Sotheby's held its highly anticipated Magnificent Jewels and Noble Jewels sale in Geneva on Wednesday. The event was a stunning display of wealth and luxury, featuring a wide range of beautiful gemstonesand classic jewelry. But for a short time, the 94-carat Paraíba tourmaline, which was appropriately called "The Blue Lagoon," was suddenly taken off the market.
According to Sotheby's, Mozambique has become not only the world's most-producing country for gemstones but also one of the best places to find high-quality colored stones. The stone is a Cuprian tourmaline. A 55.22-carat ruby from the country sold for more than $30 million at Sotheby's New York this summer.
Paraíba tourmalines are a type of Cuprian tourmaline. They were first found in the Paraíba area of Brazil in the 1980s and got their name from there. However, the name is now used for any greenish-blue stone with a vivid to deep saturation.
Sotheby's said that this beautiful Paraíba tourmaline was the biggest and best specimen they had ever seen at a sale. The exit, which was worth between 1.4 million and 2.7 million CHF ($1.4 million to $2.7 million), caused a lot of interest and guesswork. As a result, Sotheby's refused to say why they made this last-minute choice, leaving fans and attendees guessing.
No matter what, the show had to go on, and it did. A total of 41.8 million CHF ($46.5 million) was raised at the sale, which was well within the expected range of 37.9 million CHF ($42.1 million–$64.6 million). Catharine Becket, head of Magnificent Jewels at Sotheby's in Geneva, talked about how well the event went. She said that Sri Lankan rubies were even better than expected and that white diamondsolitaire ringscontinued to show that they were the best in the business.
Jewels from the 1980s, especially those from Bulgari and Marina B, which are both Italian giants, were the talk of the town. Their classic styles wowed jewelry experts.
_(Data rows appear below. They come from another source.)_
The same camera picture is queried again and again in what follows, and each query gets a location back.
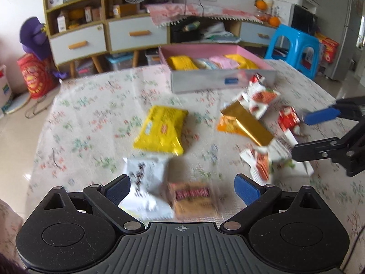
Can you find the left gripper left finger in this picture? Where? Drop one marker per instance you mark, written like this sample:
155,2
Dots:
105,200

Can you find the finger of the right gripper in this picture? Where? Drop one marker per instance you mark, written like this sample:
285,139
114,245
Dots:
347,151
346,108

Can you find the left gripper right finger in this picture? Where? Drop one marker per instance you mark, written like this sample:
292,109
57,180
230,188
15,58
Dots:
259,200

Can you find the white black-print snack bag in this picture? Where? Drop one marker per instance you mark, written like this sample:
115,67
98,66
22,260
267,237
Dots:
147,200

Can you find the brown cracker packet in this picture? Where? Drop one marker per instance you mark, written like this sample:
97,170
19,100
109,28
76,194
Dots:
194,199

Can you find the gold orange snack packet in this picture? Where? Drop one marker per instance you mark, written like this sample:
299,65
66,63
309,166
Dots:
235,119

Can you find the yellow snack bag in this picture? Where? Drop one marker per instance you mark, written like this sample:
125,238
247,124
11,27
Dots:
162,130

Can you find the white pecan kernels bag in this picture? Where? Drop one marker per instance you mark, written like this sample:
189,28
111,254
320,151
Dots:
257,97

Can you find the white orange snack bag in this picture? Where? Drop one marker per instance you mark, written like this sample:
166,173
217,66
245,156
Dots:
274,162

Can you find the small red snack bag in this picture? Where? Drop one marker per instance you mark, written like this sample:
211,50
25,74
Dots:
289,120

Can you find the floral tablecloth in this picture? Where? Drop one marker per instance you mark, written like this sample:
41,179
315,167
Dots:
92,122

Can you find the blue plastic stool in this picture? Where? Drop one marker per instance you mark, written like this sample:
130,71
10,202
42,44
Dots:
298,43

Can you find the orange fruit lower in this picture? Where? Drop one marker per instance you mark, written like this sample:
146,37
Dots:
274,21

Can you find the orange fruit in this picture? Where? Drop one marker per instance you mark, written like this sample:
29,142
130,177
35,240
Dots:
260,5
274,21

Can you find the orange fruit on top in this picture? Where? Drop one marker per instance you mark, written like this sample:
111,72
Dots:
260,5

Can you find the red round gift bag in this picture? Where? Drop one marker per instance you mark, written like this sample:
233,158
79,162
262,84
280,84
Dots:
37,74

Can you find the pink cardboard box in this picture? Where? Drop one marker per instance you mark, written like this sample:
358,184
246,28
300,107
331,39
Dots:
212,66

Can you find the wooden drawer cabinet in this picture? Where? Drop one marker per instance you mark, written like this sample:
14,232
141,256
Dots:
106,35

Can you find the purple plush toy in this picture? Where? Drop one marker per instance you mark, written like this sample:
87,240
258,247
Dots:
35,43

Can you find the pink fringed cloth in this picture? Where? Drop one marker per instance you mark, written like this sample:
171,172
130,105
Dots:
163,15
The 103.62-carat "LoveStone," a naturally fancy intense yellow diamond ring, sold for almost $2.5 million, which was within its expected range of $2 million to $4 million.
One of the amazing pieces was "Kallima," a bright yellow diamond ring with emeralds and diamondsthat was made by Van Cleef & Arpels around 2012. Surprisingly, this butterfly-themed masterpiece sold for a huge $960,000, a lot more than its expected value of $400,000 to $510,000.
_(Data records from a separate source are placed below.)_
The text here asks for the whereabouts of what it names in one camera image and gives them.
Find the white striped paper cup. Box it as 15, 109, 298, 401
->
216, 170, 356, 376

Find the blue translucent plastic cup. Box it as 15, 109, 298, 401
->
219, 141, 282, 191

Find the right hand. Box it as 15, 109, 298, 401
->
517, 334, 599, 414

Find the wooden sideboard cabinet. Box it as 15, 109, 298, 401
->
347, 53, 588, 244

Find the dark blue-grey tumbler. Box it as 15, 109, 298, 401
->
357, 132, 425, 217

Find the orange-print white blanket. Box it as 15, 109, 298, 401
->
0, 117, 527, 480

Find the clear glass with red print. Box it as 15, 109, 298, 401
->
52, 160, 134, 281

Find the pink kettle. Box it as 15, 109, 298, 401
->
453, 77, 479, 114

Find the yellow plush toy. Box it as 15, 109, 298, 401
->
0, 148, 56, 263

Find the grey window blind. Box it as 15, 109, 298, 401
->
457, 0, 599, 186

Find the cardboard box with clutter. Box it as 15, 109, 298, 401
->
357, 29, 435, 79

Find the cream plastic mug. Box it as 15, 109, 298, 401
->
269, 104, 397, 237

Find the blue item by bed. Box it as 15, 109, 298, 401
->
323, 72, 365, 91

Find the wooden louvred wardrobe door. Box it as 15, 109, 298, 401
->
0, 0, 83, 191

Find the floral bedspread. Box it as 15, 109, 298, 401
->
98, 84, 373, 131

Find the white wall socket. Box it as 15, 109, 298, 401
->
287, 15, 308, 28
Emerald jewelry also got some attention. For example, Cartier's "Drapery" demi-parure from 1958, which included a necklace and ear clips with a Mughal theme, sold for a little more than its estimate of $508,000.
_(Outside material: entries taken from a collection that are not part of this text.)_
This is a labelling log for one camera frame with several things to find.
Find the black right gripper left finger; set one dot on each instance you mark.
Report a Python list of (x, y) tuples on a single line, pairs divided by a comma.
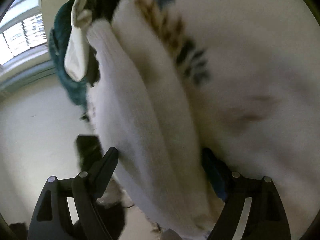
[(51, 218)]

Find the folded white garment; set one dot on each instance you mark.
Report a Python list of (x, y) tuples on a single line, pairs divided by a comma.
[(77, 53)]

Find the barred window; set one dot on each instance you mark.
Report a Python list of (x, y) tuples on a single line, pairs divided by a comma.
[(22, 29)]

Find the floral bed blanket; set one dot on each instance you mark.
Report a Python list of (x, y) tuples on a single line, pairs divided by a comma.
[(251, 72)]

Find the white knit sweater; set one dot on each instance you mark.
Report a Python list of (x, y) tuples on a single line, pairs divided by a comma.
[(139, 107)]

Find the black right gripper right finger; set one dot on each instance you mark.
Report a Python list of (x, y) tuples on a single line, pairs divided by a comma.
[(252, 207)]
A 19.03-carat Kashmir sapphirethat was expected to sell for between $1 million and $1.5 million did not. However, other blue gems stole the show. A pair of fancy intense blue and fancy deep blue diamond earringssold for more than $1 million, which was more than their guess of $510,000 to $710,000. A 4-carat fancy intense green diamond ring sparked heated bids and eventually sold for $1.8 million, well within the range of estimates made before the sale. This showed how appealing colored diamonds are.
It didn't have "The Blue Lagoon," but Sotheby's continued to show how important it is in the world of high-end jewelry sales, leaving fans and attendees eagerly awaiting the next show of rare and beautiful items.
In a surprising turn of events, the highly anticipated Sotheby's Magnificent Jewels and Noble Jewels auction in Geneva witnessed the unexpected withdrawal of the centerpiece - the 94-carat Paraíba Tourmaline, famously known as "The Blue Lagoon."
A 94-carat electric blue Paraiba diamond is likely to sell for more than $2.5 million at Sotheby's Magnificent Jewels and Noble Jewels sale in Geneva on November 8.
The most valuable type of tourmaline is Paraiba. The bright teal, turquoise, and neon blue stones made a big splash when they were found in 1989 by a prospector named Heitor Dimas Barbosa in the tropical seaside state of Paraiba, Brazil.